Dataset section section start
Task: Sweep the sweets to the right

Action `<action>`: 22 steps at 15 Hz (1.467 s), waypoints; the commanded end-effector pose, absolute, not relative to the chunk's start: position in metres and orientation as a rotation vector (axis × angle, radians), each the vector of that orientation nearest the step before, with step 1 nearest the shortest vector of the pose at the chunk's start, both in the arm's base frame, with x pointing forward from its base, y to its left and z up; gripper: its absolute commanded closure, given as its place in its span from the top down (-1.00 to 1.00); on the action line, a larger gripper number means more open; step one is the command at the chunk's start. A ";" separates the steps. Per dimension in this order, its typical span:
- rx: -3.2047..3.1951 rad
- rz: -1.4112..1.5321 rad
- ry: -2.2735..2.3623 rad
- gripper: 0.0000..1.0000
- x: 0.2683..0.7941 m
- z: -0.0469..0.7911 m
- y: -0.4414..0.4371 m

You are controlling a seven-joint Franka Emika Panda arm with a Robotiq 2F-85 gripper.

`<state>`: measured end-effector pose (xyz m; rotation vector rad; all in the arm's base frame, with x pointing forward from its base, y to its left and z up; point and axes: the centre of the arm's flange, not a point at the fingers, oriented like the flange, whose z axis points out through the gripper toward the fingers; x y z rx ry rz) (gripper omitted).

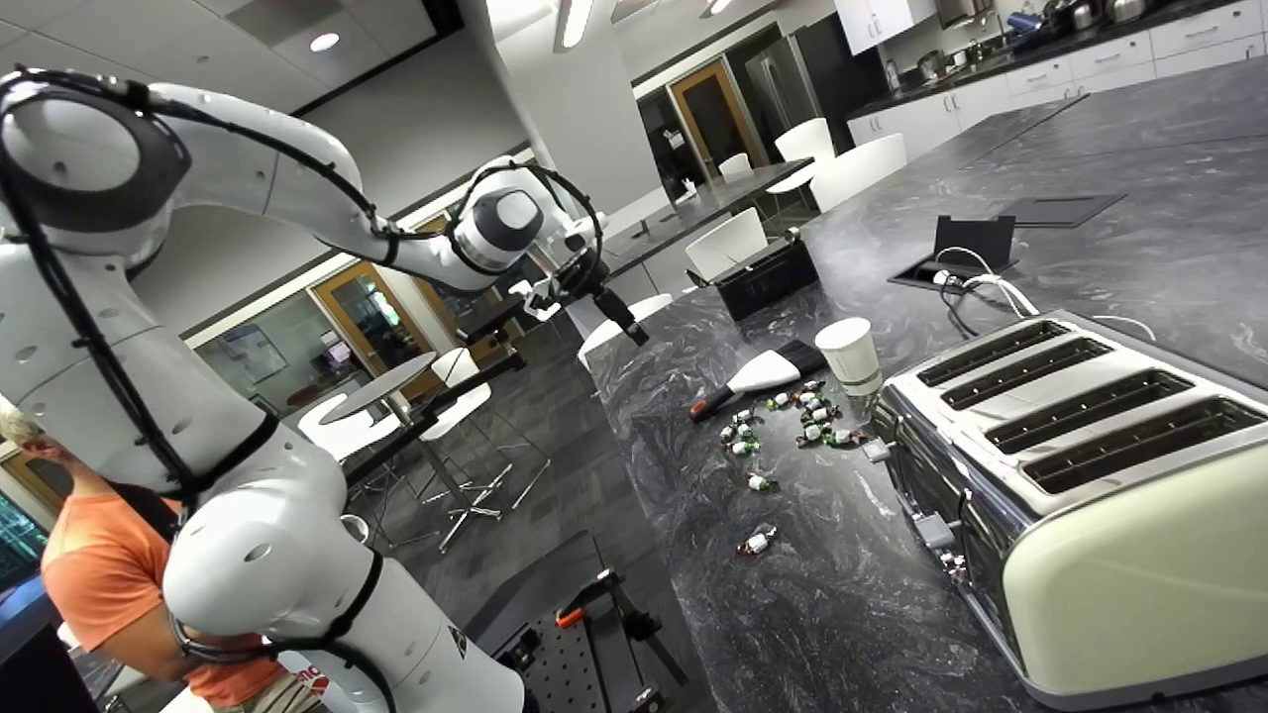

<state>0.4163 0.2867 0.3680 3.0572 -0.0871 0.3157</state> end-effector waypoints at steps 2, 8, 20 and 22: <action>3.143 0.278 -0.093 1.00 0.461 0.326 0.343; 3.132 0.388 0.010 1.00 0.478 0.270 0.394; 3.152 0.363 -0.246 1.00 0.474 0.236 0.399; 3.148 0.389 -0.352 1.00 0.476 0.225 0.401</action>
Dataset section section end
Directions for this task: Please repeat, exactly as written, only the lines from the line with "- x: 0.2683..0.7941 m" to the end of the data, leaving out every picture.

Expected answer:
- x: 0.2683..0.7941 m
- z: -0.0469..0.7911 m
- y: -0.4414..0.4371 m

You are controlling a seven-joint Franka Emika Panda arm with a Robotiq 2F-85 gripper.

`<state>`: measured end-effector pose (xyz m; rotation vector rad; all in the arm's base frame, with x pointing forward from its base, y to its left and z up; point and axes: the centre of the arm's flange, not a point at the fingers, oriented like the flange, whose z axis points out through the gripper toward the fingers; x y z rx ry rz) (gripper omitted).


<state>0.4163 0.2867 0.3680 3.0572 -0.0871 0.3157</state> end-effector waypoints at steps 2, 8, 20 and 22: <action>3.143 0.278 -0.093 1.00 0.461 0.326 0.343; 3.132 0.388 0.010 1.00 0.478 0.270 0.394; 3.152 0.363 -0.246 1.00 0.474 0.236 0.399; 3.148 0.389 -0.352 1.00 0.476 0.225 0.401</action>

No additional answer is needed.